The Daily Telegraph

Care homes see increase in deaths by other causes

- By and

Katherine Rushton

Sophie Barnes

CARE homes have seen a rise in deaths that have nothing to do with coronaviru­s as residents are not being taken to hospital to be treated.

HC One, the UK’S biggest care home provider, said that deaths among its 17,500 residents are at around three times last year’s rate but that only half the additional deaths have direct links to Covid-19. Sir David Behan, HC One’s chairman, said that it lost an average of 20 residents a day in April last year but in the two weeks to April 24 this year that rose to “between 60 and 70 a day”.

“About one third of those deaths, in our assessment, are Covid 19 deaths, so there are other deaths in there,” he said. “We’ve got an elevated rate of deaths, and, in part, this is due to the fact that our transfers of people from care homes into hospitals is down from what it’s been in previous years.”

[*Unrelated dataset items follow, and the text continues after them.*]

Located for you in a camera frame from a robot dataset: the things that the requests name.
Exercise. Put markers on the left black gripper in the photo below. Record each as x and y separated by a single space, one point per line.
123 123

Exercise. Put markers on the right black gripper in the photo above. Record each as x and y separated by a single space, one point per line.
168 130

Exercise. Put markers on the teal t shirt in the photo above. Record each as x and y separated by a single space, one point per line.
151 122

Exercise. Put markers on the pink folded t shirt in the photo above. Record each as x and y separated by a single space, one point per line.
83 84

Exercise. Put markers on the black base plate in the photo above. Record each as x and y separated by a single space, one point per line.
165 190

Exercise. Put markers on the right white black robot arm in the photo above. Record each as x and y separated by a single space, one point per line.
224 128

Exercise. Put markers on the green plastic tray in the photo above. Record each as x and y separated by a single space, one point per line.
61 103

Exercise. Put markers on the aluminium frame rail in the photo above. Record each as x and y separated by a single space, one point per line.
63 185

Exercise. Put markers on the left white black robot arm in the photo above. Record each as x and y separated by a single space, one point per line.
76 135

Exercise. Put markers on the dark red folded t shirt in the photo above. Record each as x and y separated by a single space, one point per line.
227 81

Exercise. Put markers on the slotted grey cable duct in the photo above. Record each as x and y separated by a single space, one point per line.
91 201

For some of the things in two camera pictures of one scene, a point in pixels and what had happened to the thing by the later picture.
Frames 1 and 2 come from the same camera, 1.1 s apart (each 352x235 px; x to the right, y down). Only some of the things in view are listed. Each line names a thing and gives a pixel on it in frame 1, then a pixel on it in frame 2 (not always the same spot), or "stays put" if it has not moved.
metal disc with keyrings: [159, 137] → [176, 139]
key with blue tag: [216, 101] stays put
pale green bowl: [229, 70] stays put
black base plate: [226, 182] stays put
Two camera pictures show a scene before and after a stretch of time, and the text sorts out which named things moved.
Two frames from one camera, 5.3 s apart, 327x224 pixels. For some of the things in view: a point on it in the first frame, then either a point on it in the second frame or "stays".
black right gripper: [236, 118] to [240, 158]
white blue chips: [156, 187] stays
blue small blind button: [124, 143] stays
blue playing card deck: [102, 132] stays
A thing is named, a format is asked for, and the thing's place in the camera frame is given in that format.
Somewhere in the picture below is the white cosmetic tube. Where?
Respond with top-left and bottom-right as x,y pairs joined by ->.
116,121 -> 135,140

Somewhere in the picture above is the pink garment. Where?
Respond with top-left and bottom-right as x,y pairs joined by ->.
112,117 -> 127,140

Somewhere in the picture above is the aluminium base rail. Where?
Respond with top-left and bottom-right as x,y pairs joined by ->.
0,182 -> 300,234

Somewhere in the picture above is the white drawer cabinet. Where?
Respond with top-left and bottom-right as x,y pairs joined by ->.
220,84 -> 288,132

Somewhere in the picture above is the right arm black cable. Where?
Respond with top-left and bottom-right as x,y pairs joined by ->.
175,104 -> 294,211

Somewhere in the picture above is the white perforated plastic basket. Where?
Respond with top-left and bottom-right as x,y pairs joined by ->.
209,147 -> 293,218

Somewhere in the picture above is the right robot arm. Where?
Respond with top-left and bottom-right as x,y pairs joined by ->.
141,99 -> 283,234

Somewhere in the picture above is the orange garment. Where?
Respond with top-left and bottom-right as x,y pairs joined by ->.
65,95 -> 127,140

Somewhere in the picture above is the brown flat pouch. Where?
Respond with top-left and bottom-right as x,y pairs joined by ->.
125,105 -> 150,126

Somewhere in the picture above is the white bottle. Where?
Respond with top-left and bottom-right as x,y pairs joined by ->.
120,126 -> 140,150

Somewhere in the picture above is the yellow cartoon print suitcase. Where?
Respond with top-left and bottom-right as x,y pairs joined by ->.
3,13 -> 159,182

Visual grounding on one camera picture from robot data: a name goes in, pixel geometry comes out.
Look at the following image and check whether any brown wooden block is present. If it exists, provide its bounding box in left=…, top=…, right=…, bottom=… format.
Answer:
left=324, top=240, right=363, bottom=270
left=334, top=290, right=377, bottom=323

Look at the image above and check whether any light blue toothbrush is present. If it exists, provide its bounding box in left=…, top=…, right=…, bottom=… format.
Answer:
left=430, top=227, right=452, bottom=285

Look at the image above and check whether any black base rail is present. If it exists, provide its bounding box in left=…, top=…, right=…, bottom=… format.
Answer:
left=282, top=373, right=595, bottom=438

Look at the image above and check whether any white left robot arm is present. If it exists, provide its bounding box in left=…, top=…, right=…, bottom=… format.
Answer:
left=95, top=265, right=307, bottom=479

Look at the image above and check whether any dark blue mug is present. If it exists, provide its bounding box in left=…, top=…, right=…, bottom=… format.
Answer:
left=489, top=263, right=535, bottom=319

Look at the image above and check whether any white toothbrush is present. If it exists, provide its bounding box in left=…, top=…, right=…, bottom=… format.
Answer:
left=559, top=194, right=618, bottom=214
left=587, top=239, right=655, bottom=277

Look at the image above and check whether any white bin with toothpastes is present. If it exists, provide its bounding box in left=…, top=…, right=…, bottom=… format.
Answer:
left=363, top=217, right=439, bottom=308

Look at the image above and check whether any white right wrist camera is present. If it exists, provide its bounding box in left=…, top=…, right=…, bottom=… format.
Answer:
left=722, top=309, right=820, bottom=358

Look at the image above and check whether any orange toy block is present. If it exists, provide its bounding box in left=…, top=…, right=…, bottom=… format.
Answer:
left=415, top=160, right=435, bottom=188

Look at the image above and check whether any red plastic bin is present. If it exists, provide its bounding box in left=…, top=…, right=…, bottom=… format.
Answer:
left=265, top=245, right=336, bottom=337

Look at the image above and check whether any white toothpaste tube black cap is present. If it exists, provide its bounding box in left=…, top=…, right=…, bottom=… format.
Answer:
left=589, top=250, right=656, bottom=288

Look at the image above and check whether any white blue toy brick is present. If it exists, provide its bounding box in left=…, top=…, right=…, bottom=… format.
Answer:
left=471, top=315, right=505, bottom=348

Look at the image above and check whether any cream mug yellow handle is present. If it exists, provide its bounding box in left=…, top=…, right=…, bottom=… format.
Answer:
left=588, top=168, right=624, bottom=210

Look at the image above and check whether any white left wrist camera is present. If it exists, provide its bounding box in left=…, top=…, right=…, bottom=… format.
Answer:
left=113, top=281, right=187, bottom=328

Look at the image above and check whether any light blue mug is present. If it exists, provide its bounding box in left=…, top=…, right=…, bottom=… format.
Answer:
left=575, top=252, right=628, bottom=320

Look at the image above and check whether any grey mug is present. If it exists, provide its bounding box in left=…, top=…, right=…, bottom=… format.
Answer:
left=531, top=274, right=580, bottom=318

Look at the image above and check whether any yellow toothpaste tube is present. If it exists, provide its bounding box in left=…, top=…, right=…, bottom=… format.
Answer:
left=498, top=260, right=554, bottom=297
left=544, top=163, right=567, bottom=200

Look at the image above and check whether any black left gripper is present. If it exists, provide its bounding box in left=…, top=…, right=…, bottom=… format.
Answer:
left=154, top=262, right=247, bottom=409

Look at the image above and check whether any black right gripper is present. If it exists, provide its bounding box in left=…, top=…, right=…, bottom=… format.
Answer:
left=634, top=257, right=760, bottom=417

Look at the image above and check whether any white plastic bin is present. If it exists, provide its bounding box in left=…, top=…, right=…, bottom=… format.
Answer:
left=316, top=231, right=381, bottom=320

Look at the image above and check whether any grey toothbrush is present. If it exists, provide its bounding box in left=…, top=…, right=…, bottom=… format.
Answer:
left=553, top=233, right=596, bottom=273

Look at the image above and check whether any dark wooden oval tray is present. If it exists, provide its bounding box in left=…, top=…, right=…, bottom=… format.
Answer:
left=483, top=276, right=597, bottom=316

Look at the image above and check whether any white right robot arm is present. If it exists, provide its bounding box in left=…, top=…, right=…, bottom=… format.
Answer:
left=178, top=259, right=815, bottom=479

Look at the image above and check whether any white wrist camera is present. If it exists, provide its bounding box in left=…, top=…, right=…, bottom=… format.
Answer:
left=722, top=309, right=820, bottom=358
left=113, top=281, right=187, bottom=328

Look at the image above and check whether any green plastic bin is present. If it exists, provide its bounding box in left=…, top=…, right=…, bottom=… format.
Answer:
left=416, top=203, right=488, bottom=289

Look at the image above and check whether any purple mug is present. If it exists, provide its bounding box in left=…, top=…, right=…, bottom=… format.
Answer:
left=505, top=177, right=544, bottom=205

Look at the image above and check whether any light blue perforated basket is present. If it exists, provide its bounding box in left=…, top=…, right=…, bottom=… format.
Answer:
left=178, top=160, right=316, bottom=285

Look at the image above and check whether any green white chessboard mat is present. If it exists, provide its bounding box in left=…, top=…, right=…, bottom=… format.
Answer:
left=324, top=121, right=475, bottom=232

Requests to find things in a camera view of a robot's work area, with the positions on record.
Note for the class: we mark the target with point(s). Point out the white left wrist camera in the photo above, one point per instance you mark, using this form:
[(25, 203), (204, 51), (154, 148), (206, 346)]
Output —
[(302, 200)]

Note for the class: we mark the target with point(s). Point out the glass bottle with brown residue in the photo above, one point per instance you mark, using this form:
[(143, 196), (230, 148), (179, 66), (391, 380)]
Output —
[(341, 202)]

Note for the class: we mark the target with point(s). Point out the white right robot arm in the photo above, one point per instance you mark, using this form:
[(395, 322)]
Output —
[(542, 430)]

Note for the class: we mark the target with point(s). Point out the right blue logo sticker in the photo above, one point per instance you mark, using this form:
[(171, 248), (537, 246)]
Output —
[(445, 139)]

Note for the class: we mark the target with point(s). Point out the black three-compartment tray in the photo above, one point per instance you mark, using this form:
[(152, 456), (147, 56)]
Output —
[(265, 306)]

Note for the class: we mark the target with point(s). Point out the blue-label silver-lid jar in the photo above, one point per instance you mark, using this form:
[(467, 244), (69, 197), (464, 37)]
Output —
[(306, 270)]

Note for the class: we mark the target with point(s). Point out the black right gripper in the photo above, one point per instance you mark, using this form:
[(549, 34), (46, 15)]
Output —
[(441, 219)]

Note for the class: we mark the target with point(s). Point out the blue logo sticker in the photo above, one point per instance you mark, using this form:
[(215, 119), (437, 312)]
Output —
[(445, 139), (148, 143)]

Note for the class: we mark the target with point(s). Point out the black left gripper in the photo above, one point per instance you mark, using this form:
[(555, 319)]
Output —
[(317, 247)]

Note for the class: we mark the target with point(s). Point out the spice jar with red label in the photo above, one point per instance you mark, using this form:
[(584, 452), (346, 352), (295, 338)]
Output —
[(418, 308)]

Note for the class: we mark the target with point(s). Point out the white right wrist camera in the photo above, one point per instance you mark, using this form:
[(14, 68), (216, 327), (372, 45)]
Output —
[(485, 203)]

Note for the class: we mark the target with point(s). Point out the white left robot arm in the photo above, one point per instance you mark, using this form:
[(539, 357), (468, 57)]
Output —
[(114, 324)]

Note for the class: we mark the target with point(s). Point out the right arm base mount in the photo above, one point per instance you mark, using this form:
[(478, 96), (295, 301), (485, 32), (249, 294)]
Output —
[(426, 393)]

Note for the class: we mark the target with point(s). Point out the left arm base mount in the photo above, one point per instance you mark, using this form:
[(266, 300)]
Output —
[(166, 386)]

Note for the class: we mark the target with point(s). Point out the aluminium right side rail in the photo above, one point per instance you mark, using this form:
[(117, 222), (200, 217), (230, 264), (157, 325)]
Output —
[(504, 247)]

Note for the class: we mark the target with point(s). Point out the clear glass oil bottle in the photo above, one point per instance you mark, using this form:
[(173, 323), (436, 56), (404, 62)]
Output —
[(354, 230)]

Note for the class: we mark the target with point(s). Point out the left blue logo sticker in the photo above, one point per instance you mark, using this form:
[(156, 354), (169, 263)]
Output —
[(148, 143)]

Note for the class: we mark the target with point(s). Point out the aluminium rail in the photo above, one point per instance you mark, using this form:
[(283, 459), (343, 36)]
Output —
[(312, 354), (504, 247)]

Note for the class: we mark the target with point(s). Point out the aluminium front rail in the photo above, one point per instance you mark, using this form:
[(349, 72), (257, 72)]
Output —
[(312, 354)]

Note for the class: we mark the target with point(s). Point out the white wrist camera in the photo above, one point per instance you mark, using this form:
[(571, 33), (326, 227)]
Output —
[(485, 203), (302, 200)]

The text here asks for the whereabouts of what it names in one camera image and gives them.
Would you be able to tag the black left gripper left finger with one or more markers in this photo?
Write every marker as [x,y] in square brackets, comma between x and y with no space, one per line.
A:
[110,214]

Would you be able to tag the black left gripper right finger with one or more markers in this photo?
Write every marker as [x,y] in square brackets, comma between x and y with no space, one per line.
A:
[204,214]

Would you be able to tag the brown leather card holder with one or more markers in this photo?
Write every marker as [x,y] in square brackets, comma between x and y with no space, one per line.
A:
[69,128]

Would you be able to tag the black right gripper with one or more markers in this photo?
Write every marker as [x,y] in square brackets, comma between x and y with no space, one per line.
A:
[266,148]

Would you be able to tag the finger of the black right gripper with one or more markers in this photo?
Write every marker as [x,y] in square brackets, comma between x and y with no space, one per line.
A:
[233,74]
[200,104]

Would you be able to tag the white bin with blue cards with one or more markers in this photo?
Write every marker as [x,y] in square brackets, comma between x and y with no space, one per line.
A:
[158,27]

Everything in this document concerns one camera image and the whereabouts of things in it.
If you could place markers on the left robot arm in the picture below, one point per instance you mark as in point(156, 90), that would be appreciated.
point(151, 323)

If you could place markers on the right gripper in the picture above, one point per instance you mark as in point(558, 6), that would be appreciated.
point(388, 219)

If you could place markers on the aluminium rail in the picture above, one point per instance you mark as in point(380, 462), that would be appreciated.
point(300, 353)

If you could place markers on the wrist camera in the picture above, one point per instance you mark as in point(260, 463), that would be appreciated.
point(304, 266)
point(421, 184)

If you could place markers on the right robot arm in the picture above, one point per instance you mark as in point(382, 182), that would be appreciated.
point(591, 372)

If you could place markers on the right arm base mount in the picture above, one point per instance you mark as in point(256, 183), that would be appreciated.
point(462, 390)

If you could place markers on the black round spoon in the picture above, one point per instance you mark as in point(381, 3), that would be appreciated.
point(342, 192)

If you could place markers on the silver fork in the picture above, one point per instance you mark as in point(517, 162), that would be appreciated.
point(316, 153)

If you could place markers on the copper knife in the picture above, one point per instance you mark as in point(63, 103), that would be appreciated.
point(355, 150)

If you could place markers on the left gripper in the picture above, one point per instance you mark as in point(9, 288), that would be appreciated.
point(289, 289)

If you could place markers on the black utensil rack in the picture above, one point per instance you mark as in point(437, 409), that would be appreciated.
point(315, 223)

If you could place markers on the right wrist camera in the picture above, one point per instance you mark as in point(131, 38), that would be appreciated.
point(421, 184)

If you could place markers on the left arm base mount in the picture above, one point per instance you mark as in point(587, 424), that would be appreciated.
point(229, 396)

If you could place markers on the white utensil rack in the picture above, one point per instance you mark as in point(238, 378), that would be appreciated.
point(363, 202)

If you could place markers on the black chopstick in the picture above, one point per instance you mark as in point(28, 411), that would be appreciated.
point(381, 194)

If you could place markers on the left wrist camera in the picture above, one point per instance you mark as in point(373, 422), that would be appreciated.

The revelation comes as the Office for National Statistics (ONS) prepares to shed substantia­l new light on deaths in care homes later today by incorporat­ing into its data more informatio­n about care home deaths collected by the Care Quality Commission.

The HC One findings suggest the total for “additional” deaths in care homes could ultimately stretch into the tens of thousands.

Around 2,100 people in UK care homes die each week in April – equivalent to 300 per day – according to ONS figures showing the average number of deaths by location from 2015 to 2019.

If HC One’s experience with nonvirus deaths in its care homes is typical, more than 4,200 care home residents in the UK may have died of other causes in the two weeks to April 24 alone.

On April 17, Care England, the country’s largest representa­tive body for care homes, estimated that it had already had 7,500 fatalities in its homes.

Sir David said that care home residents, without coronaviru­s, who might have ordinarily died in hospital were now dying in the homes.

However, Prof Martin Green, Care England’s chief executive, warned that they might have survived “if we had a normally functionin­g system”. “Those people might have been sent to hospital, and returned,” he said.

The Department for Health has been approached for comment.